Ancelotti o zmarnowanej sytuacji Milika: Nie mam mu nic do zarzucenia

Carlo Ancelotti wypowiedział się na pomeczowej konferencji na temat gry zespołu, emocji związanych z odpadnięciem z Ligi Mistrzów i niewykorzystanej akcji Arkadiusza Milika.
Napoli było o krok od awansu do fazy pucharowej Lig Mistrzów. Zabrakło tylko jednego gola do zwycięskiego remisu, a Arkadiusz Milik w doliczonym czasie gry nie wykorzystał stuprocentowej sytuacji. Bardzo dobrze przy jego strzale zachował się bramkarz „The Reds", Alisson Becker.

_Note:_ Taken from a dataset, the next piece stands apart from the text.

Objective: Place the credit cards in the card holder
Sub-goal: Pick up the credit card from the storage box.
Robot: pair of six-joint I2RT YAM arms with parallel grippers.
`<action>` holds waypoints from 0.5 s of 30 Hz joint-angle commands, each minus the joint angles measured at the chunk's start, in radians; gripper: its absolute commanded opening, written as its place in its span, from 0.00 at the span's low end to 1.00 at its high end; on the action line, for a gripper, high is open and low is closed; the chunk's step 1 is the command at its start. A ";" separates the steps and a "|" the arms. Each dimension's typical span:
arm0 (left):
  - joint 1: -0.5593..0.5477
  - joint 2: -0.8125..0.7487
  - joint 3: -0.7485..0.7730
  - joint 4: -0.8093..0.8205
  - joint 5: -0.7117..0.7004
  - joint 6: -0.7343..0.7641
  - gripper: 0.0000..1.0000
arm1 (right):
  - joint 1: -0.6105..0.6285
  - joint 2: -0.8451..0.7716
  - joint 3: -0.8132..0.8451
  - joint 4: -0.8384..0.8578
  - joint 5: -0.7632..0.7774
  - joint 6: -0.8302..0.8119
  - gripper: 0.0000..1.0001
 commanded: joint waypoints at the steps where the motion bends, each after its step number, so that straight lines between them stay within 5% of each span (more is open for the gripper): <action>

- Musimy zaakceptować to rozstrzygnięcie, jest nam bardzo przykro. Byliśmy blisko wywalczenia awansu, dlatego jesteśmy trochę rozgoryczeni. Walczyliśmy do ostatniej minuty fazy grupowej i to już jest rodzaj zwycięstwa. Zrobiliśmy wszystko, co było w naszej mocy - powiedział na konferencji trener Napoli.

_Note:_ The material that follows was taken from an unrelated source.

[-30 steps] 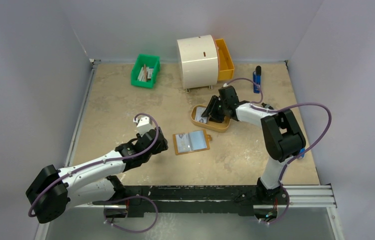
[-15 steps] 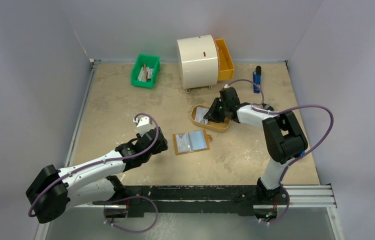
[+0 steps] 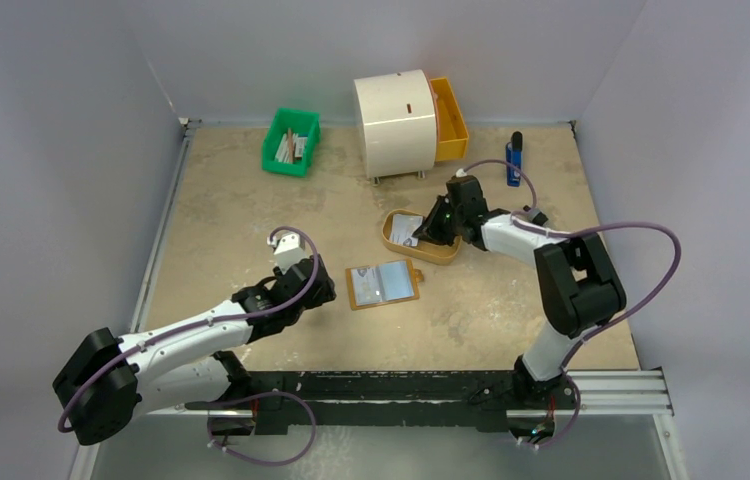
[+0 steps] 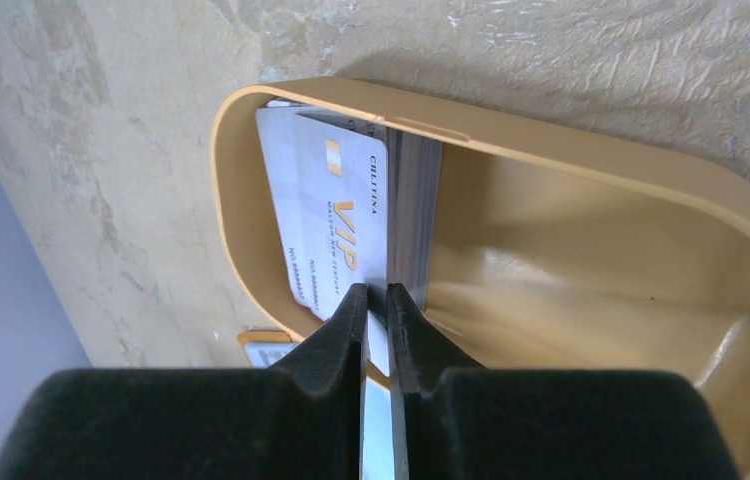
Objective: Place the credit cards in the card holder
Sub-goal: Pick up the credit card from the storage box.
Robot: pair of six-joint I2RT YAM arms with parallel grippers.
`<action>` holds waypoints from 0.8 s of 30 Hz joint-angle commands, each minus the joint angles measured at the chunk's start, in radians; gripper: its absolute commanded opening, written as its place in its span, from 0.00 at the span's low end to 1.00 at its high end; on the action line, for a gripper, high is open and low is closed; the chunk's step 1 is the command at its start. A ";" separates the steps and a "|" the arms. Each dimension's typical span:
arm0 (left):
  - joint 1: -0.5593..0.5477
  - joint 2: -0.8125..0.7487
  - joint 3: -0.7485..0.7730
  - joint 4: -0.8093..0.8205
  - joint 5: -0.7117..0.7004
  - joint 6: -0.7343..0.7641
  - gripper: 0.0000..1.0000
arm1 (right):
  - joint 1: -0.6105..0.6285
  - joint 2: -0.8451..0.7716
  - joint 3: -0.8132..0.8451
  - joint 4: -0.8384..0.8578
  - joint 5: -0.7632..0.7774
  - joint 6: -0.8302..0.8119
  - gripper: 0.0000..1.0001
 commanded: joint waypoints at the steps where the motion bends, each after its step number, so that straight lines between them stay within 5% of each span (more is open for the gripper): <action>1: 0.004 -0.010 0.024 0.001 -0.029 -0.016 0.53 | -0.005 -0.074 -0.023 0.005 -0.003 0.009 0.08; 14: 0.004 -0.023 0.026 -0.001 -0.026 -0.014 0.53 | -0.007 -0.119 -0.027 -0.011 -0.029 0.049 0.00; 24: 0.004 -0.050 0.052 -0.046 -0.052 -0.016 0.53 | -0.029 -0.281 0.042 -0.212 -0.048 0.301 0.00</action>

- Milik? On strzelił dla nas pięknego gola w Bergamo i dzisiaj prawie zrobił to samo. Wykazał się niezwykłą kontrolą piłki. Nie mam mu nic do zarzucenia, podobnie jak całej drużynie - zapewnił Carlo Ancelotti.
Napoli zajęło trzecie miejsce w grupie i będzie musiało zadowolić się grą w lidze Europy. Z grupy C do 1/8 finału Champions League awansowały PSG i Liverpool FC.